Consulenza Filosofica

La consulenza filosofica è una disciplina antichissima, riconosciuta come una delle peculiarità del fare filosofia. È da considerarsi come un vero e proprio atto terapeutico, con l’esclusione di casi psicotici conclamati. A differenza delle psicoterapie (le quali ritengono di agire su un soggetto invisibile, e in qualche modo “irreale”, chiamato psiche), la consulenza filosofica riconosce nel soggetto una identità che deve essere riportata all’unità.

Lo stesso concetto di “psiche” è per il consulente filosofico un non sense, un oggetto degenerato, scoria di un processo invece spirituale e di anima.

L’identità soggettiva (nell’unità di corpo, anima e spirito) è l’oggetto di ogni consulenza filosofica. Infatti, la consulenza filosofica è un modo di azione che avviene oltre gli interstizi psicologici di una personalità, finalizzato a risolvere le pieghe di ambivalenza emotiva.

Il fine fondamentale è dare voce a identità non costruite su palafitte di opinione, ma fondate sulla presa di coscienza dell’unicum di corporeità ed elementi spirituali. Il medesimo dialogo di matrice socratica che in-forma la consulenza è usato come pretesto, e in chiave antimoderna, al fine di far rilevare le potenzialità di essere e agire del consultato.

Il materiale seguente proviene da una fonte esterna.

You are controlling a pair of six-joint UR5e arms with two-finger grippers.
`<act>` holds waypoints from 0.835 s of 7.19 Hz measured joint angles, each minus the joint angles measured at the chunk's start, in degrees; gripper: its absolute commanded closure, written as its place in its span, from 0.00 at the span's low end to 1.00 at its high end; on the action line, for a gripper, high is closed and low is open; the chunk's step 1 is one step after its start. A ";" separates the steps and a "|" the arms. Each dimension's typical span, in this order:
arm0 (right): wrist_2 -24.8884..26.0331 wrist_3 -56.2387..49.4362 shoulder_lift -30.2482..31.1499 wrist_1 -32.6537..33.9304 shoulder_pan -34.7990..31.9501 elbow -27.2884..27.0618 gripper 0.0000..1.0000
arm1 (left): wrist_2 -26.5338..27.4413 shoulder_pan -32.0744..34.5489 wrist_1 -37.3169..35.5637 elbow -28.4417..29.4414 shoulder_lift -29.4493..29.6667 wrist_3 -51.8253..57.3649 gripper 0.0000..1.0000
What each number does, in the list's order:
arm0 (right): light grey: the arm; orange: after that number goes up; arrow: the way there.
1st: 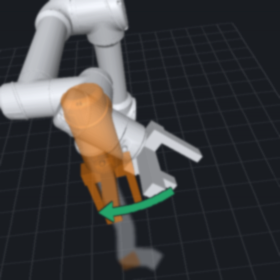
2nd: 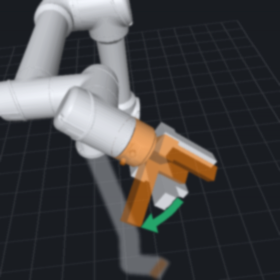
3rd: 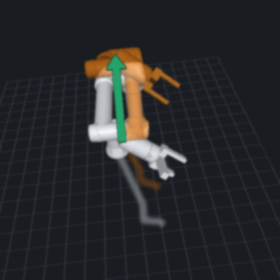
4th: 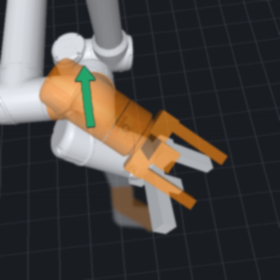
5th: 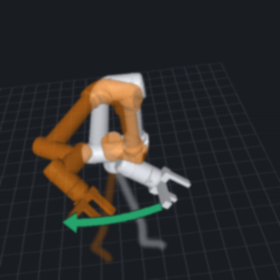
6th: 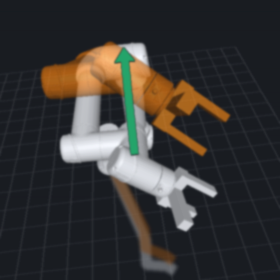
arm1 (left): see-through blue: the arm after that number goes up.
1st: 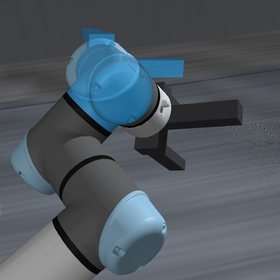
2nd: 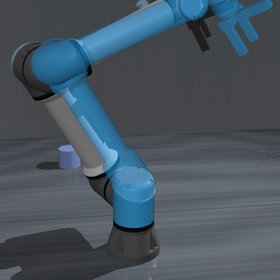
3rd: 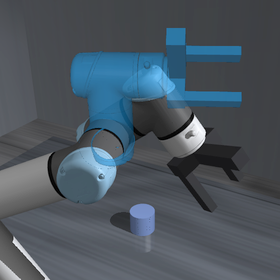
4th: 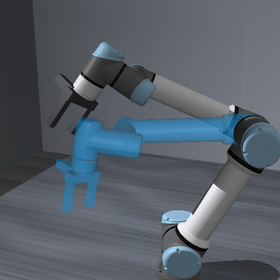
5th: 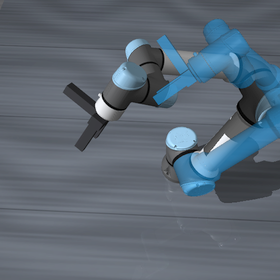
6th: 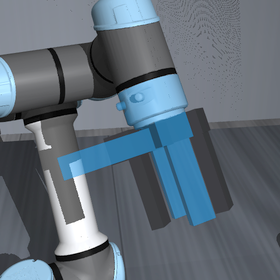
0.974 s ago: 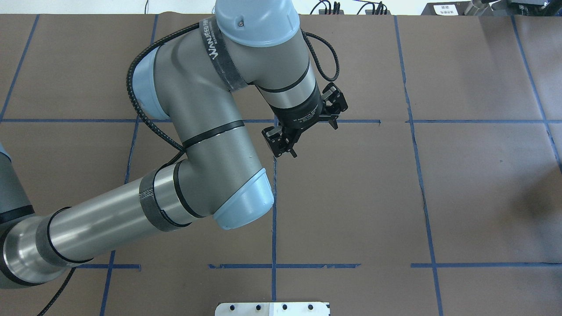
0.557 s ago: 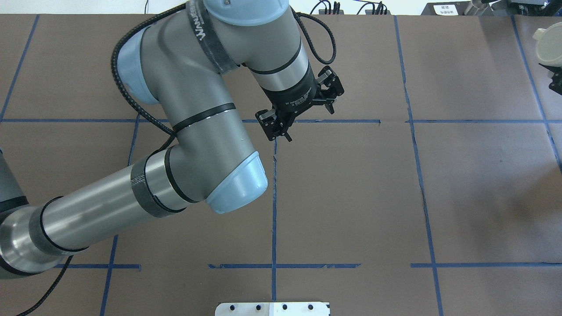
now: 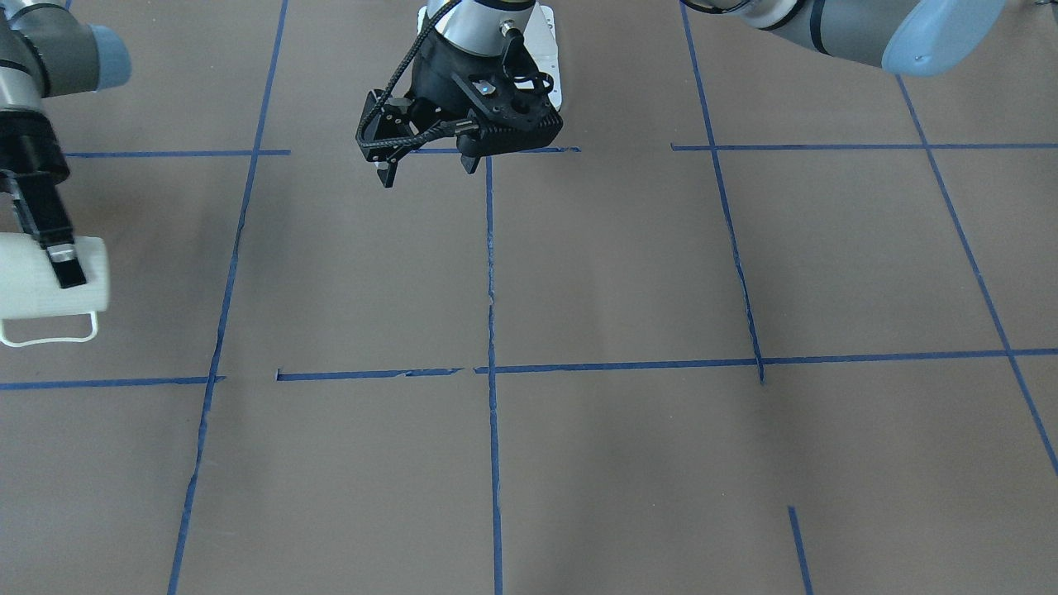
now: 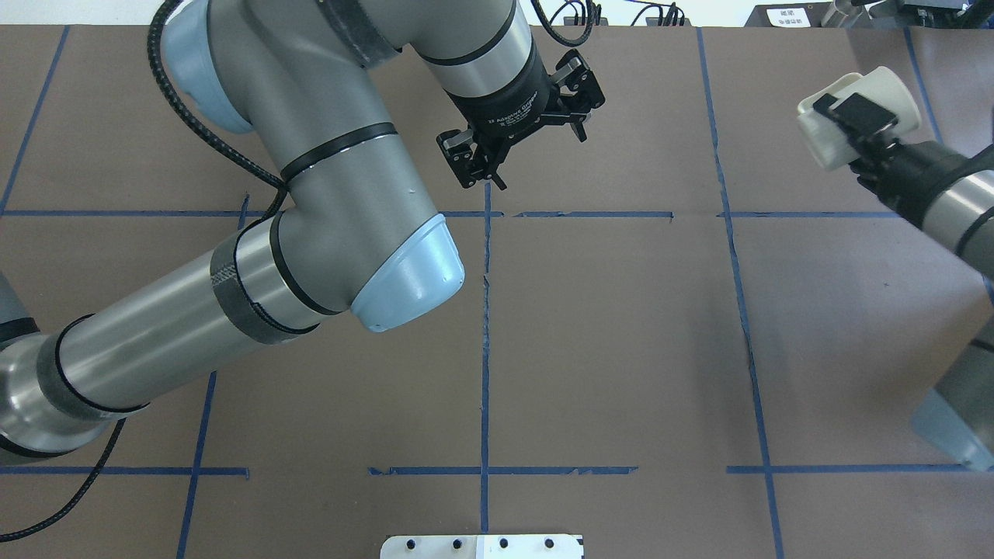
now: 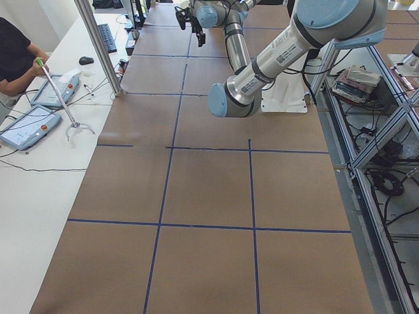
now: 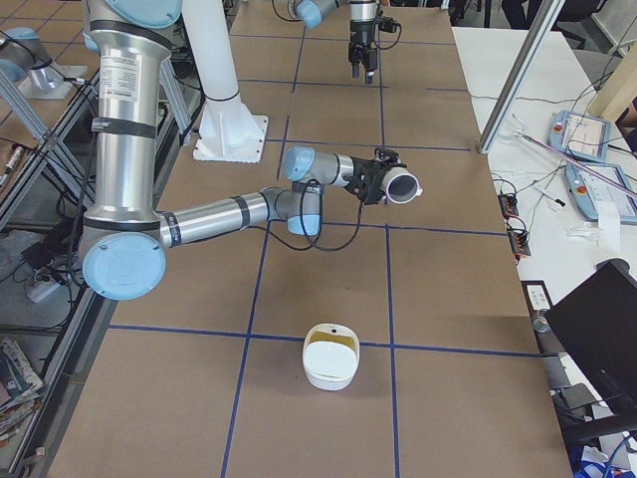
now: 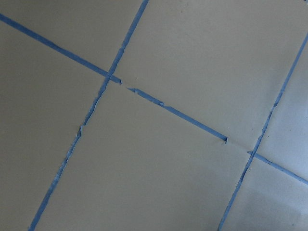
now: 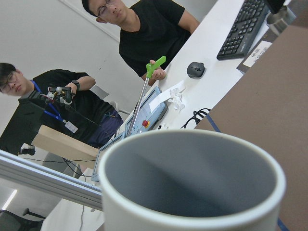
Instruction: Left arm hands cup to right arm to dump lemon
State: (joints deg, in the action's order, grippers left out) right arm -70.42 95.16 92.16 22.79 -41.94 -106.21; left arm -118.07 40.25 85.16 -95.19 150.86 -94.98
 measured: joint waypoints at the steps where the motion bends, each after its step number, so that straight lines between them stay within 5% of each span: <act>1: 9.34 -8.99 -3.18 6.14 6.08 -0.39 0.92 | 0.64 0.33 0.01 0.29 0.23 1.39 0.00; 3: 25.85 -24.19 -11.10 20.37 17.14 -0.80 0.93 | 1.00 0.49 0.01 1.40 0.41 3.37 0.00; 6: 38.62 -31.89 -23.37 42.78 26.80 -0.66 0.93 | 0.85 0.44 -0.72 2.10 0.35 4.63 0.00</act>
State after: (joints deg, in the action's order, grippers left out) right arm -31.80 63.27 68.79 65.57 -15.13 -106.86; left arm -117.22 40.70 84.44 -93.09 151.21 -90.35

La consulenza filosofica permette, pertanto, di migliorare la stima e l’affermazione di sé attraverso il potenziamento delle performance agonistiche, intellettuali e relazionali del consultato.

È disciplina che trova applicazione per problematiche di orientamento spirituale, elaborazione del lutto, crisi relazionali e amorose, disturbi alimentari, crisi identitarie, orientamento professionale, disturbi del linguaggio, crisi adolescenziali e disturbi della crescita, disturbi d’ansia, insonnia, attacchi di panico, orientamento sessuale.

1. La consulenza filosofica ad personam

È un percorso di durata variabile, che, previo colloquio, il consulente stabilisce con il consultato per raggiungere la risoluzione pratica del problema in oggetto.

Si divide in due fasi.

La fase conoscitiva, nella quale il consultato si racconta in tutti i suoi aspetti, cominciando a sciogliere i nodi della sua personalità e mettendo in evidenza empasse e qualità.

La fase di azione, nella quale il consulente, come un motivatore identitario, avendo constatato i punti di pregio e di difetto del consultato, lo indirizza alle vie di soluzione del/i suo/i problema/i. In questo modo si consente il rafforzamento di identità e abilità, nonché la soluzione di problemi che precedentemente sembravano insormontabili.

La consulenza filosofica, a differenza delle psicoterapie, non ha setting (può farsi, per esempio, passeggiando come i filosofi della Grecia antica) e si basa su un’empatia di tipo attivo.

2. La consulenza filosofica di gruppo

A metà strada tra la performance teatrale e la maieutica socratica (ossia la capacità di trarre da sé le migliori qualità), la consulenza filosofica di gruppo è efficace strumento per affinare le proprie capacità attraverso un confronto con gli altri, mai demagogico e banale, bensì fruttuoso ed effettivamente relazionale. Anche in questo caso si tratta di uno strumento ben più imponente dello psicodramma (ossia la teatralizzazione di gruppo inventata dalla psicoterapia). La consulenza filosofica di gruppo si realizza in un modo semplice: si dà un tema e lo si sviluppa attraverso l’interazione soggettiva prodotta dal gruppo, dal conduttore e dagli eventuali attori. Il risultato finale è un evidente aumento di consapevolezza e di orientamento identitario. Esempi di consulenza filosofica di gruppo sono l’Aperitivo filosofico e la Cena filosofica e il Corso di Eros Creativo.